Action item
Without the pictures, print the lines from the one holding "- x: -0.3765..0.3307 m" through the last line below, both included, exactly as they stand.

═════ Data segment

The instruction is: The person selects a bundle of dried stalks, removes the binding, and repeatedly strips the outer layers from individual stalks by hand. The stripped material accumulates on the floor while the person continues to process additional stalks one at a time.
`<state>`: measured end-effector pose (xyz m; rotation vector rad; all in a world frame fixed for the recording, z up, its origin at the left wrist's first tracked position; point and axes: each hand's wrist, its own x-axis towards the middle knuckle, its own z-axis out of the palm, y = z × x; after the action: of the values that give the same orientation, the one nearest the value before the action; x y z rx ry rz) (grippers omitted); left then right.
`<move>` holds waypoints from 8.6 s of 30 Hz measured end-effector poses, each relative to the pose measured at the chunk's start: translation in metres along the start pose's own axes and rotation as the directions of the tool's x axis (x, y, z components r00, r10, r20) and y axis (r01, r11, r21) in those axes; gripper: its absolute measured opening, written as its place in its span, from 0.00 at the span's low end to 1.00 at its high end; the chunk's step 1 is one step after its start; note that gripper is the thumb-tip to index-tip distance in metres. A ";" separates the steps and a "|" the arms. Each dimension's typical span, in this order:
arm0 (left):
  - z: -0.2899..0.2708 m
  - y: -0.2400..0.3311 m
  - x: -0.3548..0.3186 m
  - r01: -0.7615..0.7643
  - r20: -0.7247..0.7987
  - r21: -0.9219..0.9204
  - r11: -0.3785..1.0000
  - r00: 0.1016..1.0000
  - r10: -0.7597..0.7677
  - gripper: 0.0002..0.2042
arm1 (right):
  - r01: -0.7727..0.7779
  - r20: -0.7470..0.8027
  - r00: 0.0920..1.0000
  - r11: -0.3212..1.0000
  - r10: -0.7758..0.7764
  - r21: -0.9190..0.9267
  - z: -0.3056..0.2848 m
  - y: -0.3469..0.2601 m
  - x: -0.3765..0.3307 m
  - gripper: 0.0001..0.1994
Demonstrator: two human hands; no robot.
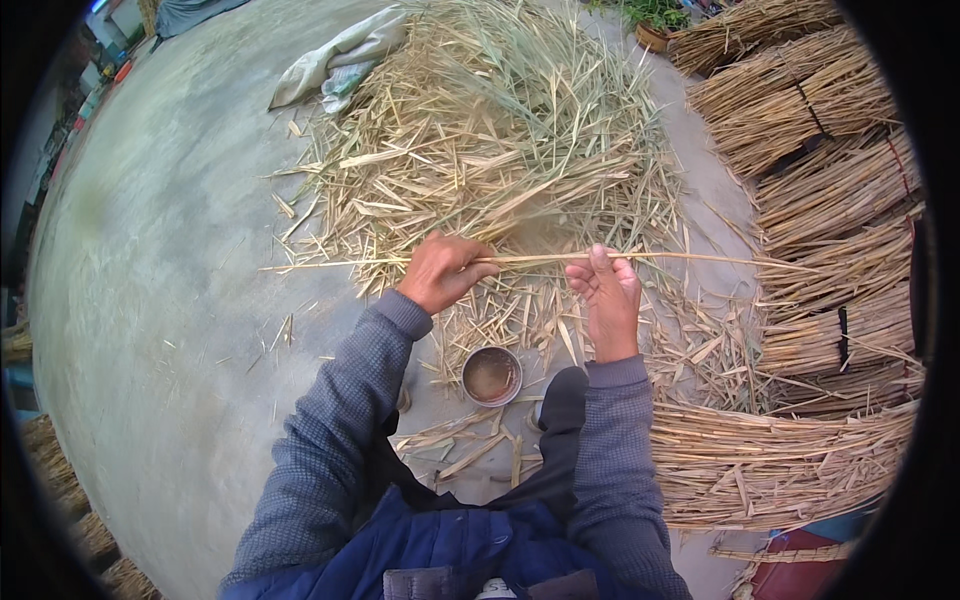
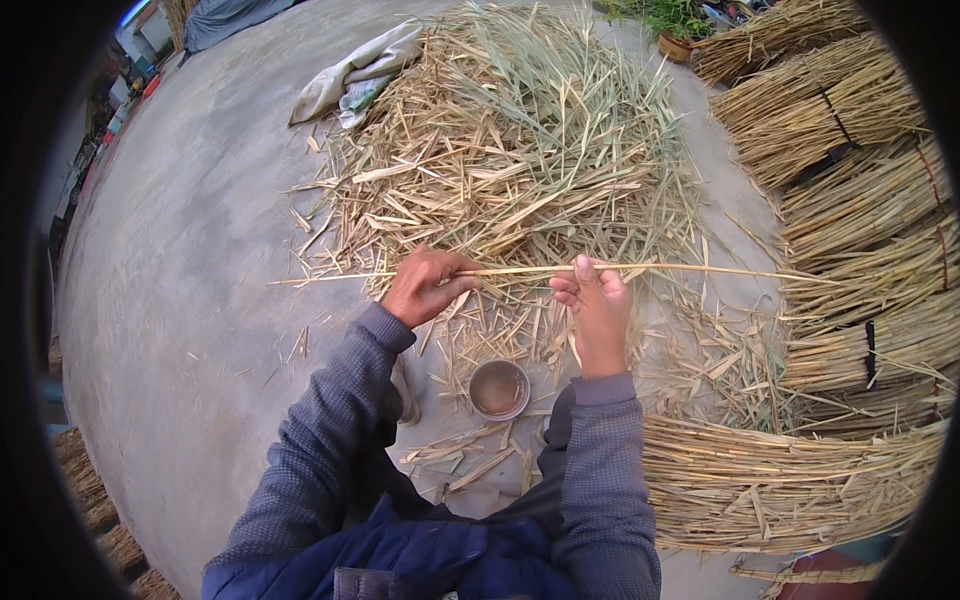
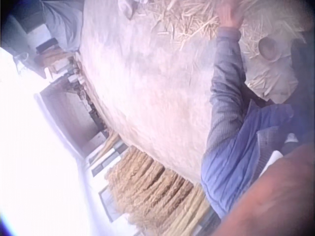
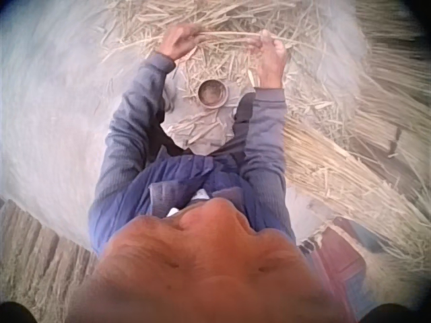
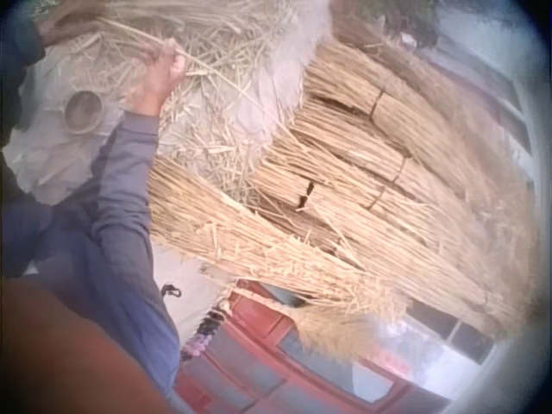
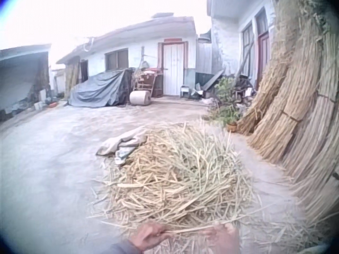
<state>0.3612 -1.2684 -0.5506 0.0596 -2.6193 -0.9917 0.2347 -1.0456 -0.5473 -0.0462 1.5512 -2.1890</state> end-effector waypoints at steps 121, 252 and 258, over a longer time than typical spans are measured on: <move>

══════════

Answer to this problem
  - x: -0.3765..0.3307 m
  - gripper: 0.0001..0.1994
Demonstrator: two human hands; no robot.
<state>0.3612 -1.2684 -0.5506 0.0596 -2.6193 -0.9917 0.2347 -1.0456 -0.5473 -0.0462 1.5512 -2.1890</state> end-effector waypoints at steps 121, 252 and 258, over a longer time than typical spans are measured on: <move>

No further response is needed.